Ma non è che è sempre tutto male (fortunatamente) o tutto bene (sfortunatamente). Così mentre ero in malattia, ha preso forma concreta l’attività in seno all’ Associazione non profit internazionale che avevo fondato qualche anno prima, la Peter Pat ( sono chiamata Pat dagli amici): associazione operativa in  attività interculturali per l’infanzia negli anni a cavallo del 2010 tra cui un incontro stanziale tra una classe di scuola primaria di Milano e una scuola di Tirana; una settimana in cui i bambini con la guida dello staff Peter Pat e delle loro preziose Insegnanti si sono conosciuti a vicenda e tuttora sono in contatto. Perché si impari da piccoli che l’altro non ci deve far paura. Un’esperienza intensa e che ha maturato me per prima nel confronto coi miei Volontari e Volontarie, nell’ esperienza e responsabilità di gestione di budget e questioni amministrative lontane dalla mia formazione, nei tanti contatti tra cui quello arricchente con le Ambasciate italiane nel mondo.

Un’esperienza nata dalla passione per i viaggi maturata con la professione unita alla fiducia nell’Infanzia da sempre amata e da cui sono riamata. Ho, per esempio, da poco scritto tre fiabe su temi importanti raccontati in modo lieve adatti ai bambini e le ho messe alla prova leggendole a due miei cuginetti di età differenti (un autore tende a credere ogni volta di aver scritto una nuova Divina Commedia e chi più dei bambini può riportarti sanamente coi piedi per terra), vedremo se troverò modo di farle pubblicare.

Dalla malattia, lunga e non facile ma fortunatamente risolta, è nato un libro come a volte accade in questi casi, “Col SEnNO Di poi“, per aiutare un poco anche gli Altri attraverso questa piccola grande esperienza di medico/paziente. Penso che un diario, e ce ne sono tanti chiusi in un cassetto, è di chi lo scrive; mentre il libro è di chi lo legge. Lo scrivere, mi dicono, è un po’ l’espressione della mia empatia da vissuto medico-ricercatrice e da ex-paziente e donna. Nel libro e in un articolo successivo richiestomi dalla medesima Casa Editrice, vi si trovano le mie piccole “tips” come dicono gli Anglosassoni, quelle pillole di esperienza e saggezza che ognuno trova inedite in sé e a volte possono essere di aiuto ad altri. Io le ho raccontate e condivise in questi anni in vari incontri a poche, tante persone venute ad ascoltarmi ma anche, a propria volta, per raccontare la propria esperienza in malattia.

Qualche anno fa, altra tappa di vita. Ho lasciato il tempo pieno nel farmaceutico, scelta ponderata e serena tanto che i rapporti con quel mio mondo non si sono mai interrotti.

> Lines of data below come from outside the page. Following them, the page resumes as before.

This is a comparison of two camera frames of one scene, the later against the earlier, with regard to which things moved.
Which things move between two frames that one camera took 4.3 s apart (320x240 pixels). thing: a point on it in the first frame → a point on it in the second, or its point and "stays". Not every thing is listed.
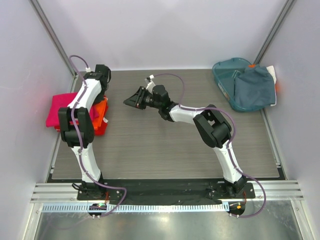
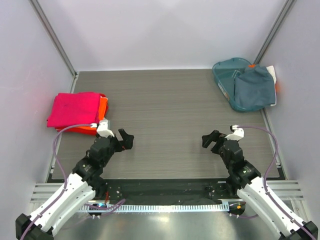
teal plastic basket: [225, 71] stays
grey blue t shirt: [255, 86] stays
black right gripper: [141, 97] → [218, 143]
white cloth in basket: [272, 71] stays

Avevo infatti compreso che un periodo estremamente arricchente della mia vita professionale si stava concludendo ed era giusto anche eticamente aprire un nuovo capitolo di vita.

Cosa ho imparato da questo percorso fino a oggi?

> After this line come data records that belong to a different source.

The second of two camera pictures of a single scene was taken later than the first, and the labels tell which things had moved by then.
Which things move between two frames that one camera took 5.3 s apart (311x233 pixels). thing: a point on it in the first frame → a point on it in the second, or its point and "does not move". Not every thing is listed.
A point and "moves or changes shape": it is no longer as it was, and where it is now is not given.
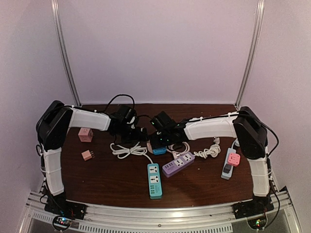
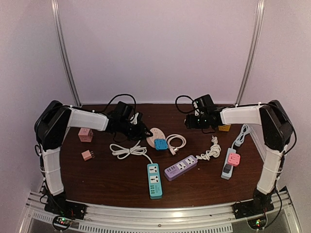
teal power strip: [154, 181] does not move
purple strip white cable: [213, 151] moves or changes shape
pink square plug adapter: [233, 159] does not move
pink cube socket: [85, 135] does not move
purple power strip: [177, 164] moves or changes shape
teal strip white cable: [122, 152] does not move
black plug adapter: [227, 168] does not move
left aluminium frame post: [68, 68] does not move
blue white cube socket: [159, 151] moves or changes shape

Nelle lezioni tenute a qualche Master, nelle formazioni scientifiche a tanto personale nel farmaceutico dico sempre di aver capito con forza che nella vita occorre fare ciò che ci piace, anche quando non vai a ballare in discoteca come i tuoi coetanei e a te piacerebbe tantissimo (sono pur sempre una ragazza degli anni ‘80), anche quando studiare non finisce mai. Per qualche anno dopo aver lasciato il tempo pieno ho molto rallentato le attività professionali per via della Peter Pat, per la malattia, per necessità personali e famigliari. Ora riprendo il mio cammino e forse questo scritto vuole essere l’inizio di un nuovo pezzetto di strada.

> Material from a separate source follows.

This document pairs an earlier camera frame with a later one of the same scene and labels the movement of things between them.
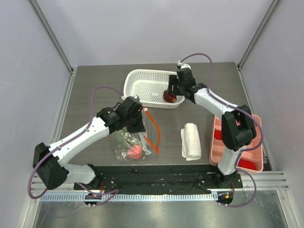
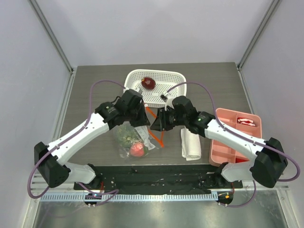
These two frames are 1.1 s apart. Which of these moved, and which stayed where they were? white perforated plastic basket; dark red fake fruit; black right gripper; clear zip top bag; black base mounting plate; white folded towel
Moved: black right gripper; dark red fake fruit; clear zip top bag
Stayed: white folded towel; black base mounting plate; white perforated plastic basket

Raccontarsi non è facile, non è stato facile neppure farlo qui; talvolta però la spinta etica che ce lo fa fare prende il sopravvento nel voler condividere quella fiammella dentro di sé/dentro di te impregnata di umanità nel senso più pieno e che, pur nella unicità di ogni vita, mi accomuna forse anche a qualcuno tra coloro che ora mi sta leggendo.